● What the task requires: Only a number is expected in reply: the count of lines below where the word "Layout" occurs.

━━━━━━━━━━━━━━━━━━━━━━━━━━━━━━

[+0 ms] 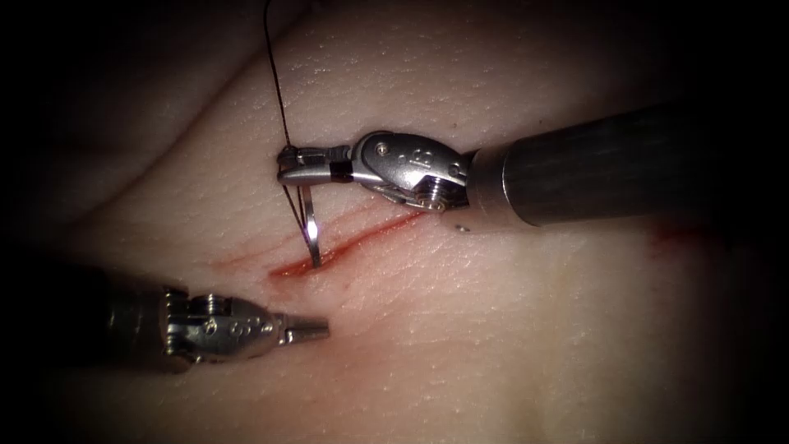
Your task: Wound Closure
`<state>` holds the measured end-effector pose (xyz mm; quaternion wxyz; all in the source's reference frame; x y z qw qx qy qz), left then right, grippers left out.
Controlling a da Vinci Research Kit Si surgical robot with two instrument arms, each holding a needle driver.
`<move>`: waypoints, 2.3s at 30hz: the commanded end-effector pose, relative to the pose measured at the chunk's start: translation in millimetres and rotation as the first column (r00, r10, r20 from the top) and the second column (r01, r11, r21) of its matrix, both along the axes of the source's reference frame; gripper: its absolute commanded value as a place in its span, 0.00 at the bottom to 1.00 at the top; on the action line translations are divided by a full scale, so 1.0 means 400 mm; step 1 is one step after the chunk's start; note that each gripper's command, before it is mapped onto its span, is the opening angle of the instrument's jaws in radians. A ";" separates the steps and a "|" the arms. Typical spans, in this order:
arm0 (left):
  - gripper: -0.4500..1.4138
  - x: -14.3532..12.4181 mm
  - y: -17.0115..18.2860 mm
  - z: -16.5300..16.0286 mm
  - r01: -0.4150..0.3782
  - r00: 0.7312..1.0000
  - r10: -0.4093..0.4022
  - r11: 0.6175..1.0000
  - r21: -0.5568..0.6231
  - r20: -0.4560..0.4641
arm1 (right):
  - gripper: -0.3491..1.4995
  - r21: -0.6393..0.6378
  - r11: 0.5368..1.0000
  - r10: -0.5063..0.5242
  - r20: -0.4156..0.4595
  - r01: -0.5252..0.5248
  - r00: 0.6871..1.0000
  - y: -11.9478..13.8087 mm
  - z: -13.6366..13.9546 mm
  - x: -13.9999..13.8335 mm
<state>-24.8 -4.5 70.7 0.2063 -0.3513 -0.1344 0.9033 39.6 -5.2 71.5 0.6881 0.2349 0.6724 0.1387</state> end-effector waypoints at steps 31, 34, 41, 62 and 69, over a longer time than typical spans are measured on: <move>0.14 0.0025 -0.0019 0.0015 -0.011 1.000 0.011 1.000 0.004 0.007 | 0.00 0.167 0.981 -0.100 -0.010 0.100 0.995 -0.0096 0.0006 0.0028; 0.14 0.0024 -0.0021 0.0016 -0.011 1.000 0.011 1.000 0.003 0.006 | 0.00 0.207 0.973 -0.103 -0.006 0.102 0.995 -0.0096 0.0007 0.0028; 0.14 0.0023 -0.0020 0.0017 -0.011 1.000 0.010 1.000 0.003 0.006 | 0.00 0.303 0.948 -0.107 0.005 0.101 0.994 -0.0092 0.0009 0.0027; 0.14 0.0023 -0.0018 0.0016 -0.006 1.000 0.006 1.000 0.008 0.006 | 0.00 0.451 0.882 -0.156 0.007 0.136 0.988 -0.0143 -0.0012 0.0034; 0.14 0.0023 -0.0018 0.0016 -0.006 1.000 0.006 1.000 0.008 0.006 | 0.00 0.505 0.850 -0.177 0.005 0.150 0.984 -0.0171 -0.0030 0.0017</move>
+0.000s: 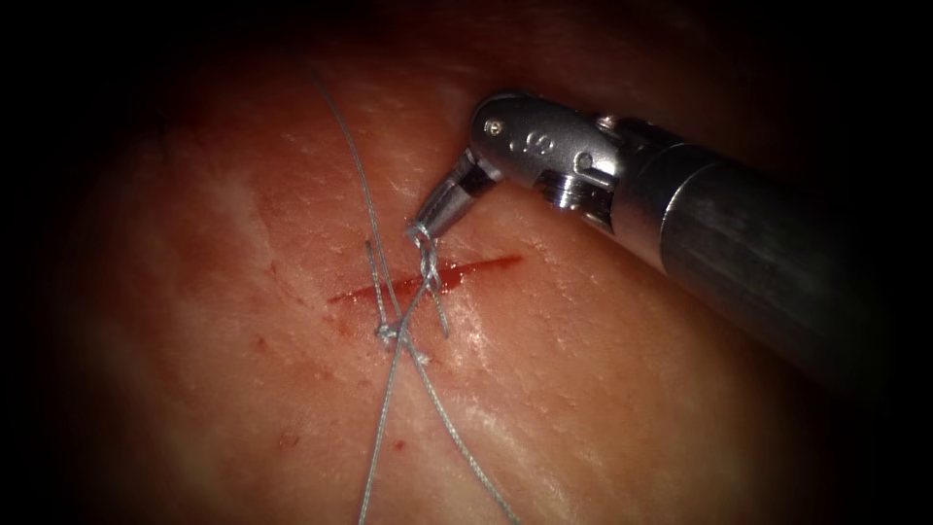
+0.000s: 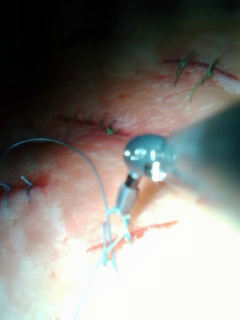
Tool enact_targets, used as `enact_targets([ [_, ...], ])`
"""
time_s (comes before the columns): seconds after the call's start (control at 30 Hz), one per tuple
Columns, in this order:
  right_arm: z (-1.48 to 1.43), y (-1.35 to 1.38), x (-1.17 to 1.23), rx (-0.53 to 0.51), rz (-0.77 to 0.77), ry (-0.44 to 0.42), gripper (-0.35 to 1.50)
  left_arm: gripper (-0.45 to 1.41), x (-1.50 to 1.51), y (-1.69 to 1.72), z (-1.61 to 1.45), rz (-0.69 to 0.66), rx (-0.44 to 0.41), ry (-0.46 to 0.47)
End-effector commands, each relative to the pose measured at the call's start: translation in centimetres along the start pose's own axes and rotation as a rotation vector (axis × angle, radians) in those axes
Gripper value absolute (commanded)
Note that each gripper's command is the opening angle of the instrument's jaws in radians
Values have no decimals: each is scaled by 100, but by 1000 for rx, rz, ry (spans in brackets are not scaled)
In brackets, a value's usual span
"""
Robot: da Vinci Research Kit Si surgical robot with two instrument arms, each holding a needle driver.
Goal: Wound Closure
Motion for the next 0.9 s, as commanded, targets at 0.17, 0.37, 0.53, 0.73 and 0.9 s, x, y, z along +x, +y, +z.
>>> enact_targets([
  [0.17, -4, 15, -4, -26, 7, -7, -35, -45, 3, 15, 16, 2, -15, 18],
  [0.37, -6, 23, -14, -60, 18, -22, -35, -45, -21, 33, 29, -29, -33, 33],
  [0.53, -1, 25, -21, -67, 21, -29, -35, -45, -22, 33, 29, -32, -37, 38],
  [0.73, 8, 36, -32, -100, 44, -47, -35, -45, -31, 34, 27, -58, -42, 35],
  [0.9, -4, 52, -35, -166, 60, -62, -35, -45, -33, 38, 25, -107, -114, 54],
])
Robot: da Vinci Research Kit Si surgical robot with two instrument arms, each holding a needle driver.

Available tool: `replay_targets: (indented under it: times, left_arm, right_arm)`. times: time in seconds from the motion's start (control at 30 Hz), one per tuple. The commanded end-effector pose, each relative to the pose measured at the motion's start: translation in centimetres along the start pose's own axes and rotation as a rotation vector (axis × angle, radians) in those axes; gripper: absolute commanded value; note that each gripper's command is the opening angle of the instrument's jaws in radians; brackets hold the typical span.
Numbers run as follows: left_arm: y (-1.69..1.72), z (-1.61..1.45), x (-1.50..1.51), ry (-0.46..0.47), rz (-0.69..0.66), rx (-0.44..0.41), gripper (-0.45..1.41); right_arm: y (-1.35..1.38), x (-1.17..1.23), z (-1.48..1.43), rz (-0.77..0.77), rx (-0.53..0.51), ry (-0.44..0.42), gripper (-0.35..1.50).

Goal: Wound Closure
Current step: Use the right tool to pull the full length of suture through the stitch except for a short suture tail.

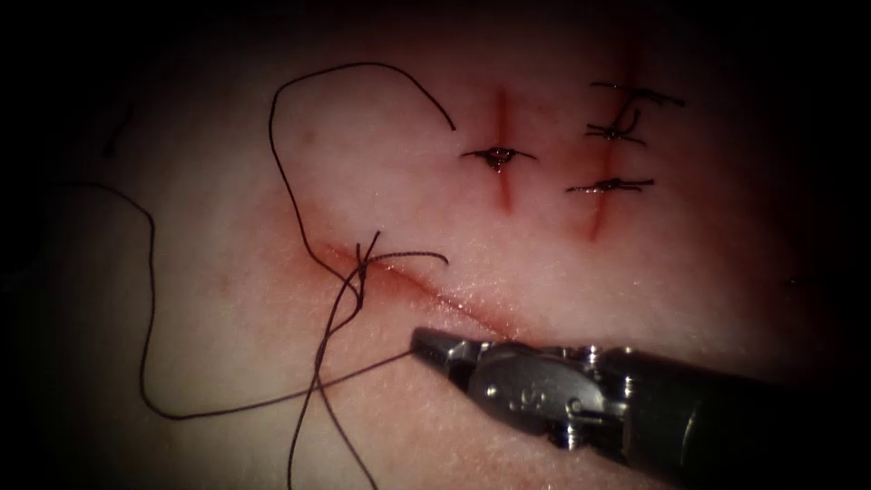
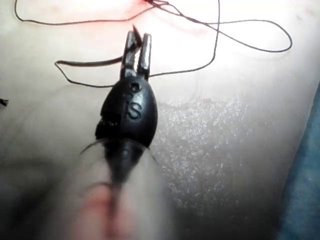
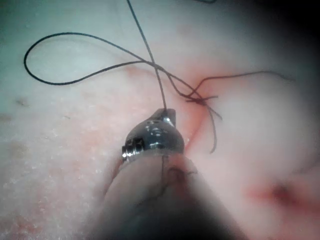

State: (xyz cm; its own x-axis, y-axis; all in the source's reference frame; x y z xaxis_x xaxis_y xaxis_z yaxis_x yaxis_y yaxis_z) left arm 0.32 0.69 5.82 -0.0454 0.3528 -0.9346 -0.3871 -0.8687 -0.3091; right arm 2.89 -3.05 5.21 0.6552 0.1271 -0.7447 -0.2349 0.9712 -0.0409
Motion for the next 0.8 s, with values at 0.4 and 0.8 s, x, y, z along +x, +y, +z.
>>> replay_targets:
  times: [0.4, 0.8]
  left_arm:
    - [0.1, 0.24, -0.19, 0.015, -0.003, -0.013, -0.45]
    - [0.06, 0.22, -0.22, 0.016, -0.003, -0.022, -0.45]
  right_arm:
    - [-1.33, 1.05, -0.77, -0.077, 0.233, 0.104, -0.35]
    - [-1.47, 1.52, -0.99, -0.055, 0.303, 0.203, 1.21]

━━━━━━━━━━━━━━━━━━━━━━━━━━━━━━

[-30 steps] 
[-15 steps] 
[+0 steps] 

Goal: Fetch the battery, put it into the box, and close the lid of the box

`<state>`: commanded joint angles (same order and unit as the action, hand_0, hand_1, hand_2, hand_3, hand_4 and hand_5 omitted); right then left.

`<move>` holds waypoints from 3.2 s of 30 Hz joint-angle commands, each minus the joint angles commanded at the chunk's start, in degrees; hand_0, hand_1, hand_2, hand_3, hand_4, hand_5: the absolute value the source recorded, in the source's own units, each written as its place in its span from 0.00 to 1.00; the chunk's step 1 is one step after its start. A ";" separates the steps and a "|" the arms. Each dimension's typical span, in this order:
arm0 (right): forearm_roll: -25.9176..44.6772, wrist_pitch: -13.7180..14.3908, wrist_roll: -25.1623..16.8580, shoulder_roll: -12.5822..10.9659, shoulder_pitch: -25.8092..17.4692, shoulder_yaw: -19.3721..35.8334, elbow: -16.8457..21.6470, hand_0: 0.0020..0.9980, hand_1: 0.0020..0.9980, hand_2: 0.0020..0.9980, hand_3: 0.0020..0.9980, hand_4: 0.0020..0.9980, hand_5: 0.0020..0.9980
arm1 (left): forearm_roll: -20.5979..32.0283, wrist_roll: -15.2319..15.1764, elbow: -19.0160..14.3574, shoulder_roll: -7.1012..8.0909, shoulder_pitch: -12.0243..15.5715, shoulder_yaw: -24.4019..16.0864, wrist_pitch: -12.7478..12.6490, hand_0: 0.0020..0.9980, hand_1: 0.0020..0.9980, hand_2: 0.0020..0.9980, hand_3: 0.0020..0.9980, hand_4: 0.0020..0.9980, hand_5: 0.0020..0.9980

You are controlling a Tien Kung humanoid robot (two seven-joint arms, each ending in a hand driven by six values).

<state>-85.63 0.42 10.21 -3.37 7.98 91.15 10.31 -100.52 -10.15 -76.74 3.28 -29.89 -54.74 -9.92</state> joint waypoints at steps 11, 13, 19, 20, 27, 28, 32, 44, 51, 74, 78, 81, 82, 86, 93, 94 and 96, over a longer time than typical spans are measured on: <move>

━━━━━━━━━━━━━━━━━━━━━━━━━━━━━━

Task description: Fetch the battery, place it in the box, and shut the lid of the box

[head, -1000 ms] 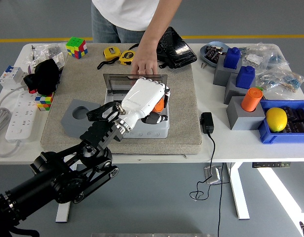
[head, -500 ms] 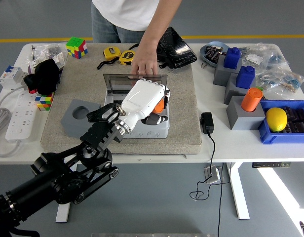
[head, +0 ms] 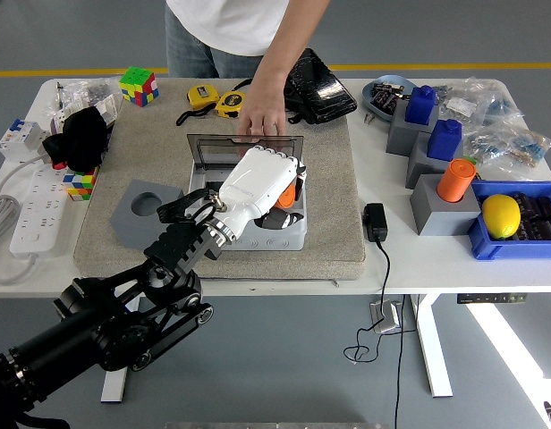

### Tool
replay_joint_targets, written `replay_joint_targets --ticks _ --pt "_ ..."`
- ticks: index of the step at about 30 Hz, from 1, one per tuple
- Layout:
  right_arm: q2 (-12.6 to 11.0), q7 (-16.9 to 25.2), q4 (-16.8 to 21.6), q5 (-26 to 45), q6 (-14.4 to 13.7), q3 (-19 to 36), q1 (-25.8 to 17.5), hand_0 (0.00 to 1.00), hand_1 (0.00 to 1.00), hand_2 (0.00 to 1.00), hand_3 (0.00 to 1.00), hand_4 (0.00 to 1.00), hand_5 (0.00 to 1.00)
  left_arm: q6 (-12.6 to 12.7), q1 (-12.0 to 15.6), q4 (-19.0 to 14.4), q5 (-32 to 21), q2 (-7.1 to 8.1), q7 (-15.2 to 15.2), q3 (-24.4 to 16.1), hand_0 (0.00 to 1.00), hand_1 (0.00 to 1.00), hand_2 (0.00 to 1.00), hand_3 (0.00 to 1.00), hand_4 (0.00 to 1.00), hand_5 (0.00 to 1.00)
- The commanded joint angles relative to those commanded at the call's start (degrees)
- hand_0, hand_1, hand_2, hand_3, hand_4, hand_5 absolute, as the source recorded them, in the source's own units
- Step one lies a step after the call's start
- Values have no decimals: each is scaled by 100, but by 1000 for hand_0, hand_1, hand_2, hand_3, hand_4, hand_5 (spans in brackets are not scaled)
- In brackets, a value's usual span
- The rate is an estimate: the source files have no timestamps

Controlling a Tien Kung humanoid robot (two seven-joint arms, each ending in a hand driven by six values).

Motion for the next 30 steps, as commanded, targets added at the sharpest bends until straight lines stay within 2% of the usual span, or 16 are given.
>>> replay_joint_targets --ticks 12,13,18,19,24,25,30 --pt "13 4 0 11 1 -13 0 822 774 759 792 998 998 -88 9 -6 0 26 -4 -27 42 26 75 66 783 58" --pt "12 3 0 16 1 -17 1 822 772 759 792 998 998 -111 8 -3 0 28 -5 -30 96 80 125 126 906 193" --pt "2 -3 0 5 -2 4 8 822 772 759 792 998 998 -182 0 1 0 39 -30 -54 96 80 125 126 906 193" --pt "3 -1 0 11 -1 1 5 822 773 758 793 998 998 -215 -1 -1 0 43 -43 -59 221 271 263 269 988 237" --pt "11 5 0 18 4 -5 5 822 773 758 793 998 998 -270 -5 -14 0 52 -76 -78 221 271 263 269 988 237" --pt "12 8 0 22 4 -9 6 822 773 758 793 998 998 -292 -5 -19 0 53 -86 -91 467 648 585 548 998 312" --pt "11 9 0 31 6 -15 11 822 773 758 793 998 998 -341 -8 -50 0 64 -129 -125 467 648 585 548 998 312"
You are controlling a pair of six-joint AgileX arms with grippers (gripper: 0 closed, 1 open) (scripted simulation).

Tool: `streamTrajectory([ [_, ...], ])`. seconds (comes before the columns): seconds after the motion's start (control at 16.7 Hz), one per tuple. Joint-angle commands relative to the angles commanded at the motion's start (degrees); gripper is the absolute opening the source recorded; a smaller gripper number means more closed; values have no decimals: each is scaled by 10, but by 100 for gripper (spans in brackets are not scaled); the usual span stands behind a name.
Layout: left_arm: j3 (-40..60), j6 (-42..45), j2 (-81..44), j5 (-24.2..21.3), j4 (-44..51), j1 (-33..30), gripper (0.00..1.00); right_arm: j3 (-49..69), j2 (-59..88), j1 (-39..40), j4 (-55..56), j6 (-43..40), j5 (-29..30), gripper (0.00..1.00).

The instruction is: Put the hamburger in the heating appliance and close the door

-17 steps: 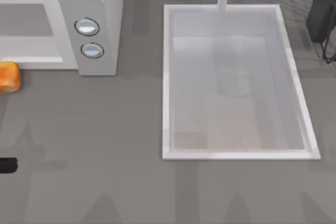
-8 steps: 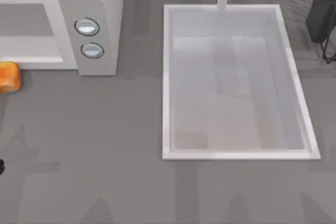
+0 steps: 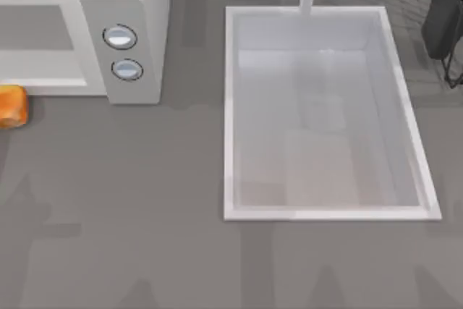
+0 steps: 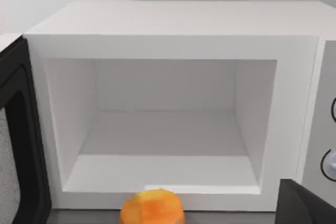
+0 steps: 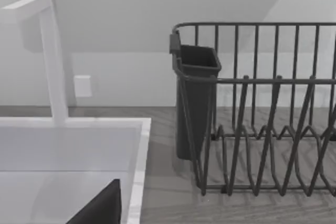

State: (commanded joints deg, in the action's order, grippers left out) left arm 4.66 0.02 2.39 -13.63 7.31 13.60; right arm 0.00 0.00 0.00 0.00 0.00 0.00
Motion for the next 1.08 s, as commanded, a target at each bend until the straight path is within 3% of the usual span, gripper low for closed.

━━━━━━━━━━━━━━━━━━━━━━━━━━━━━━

● Answer for this exercise: 2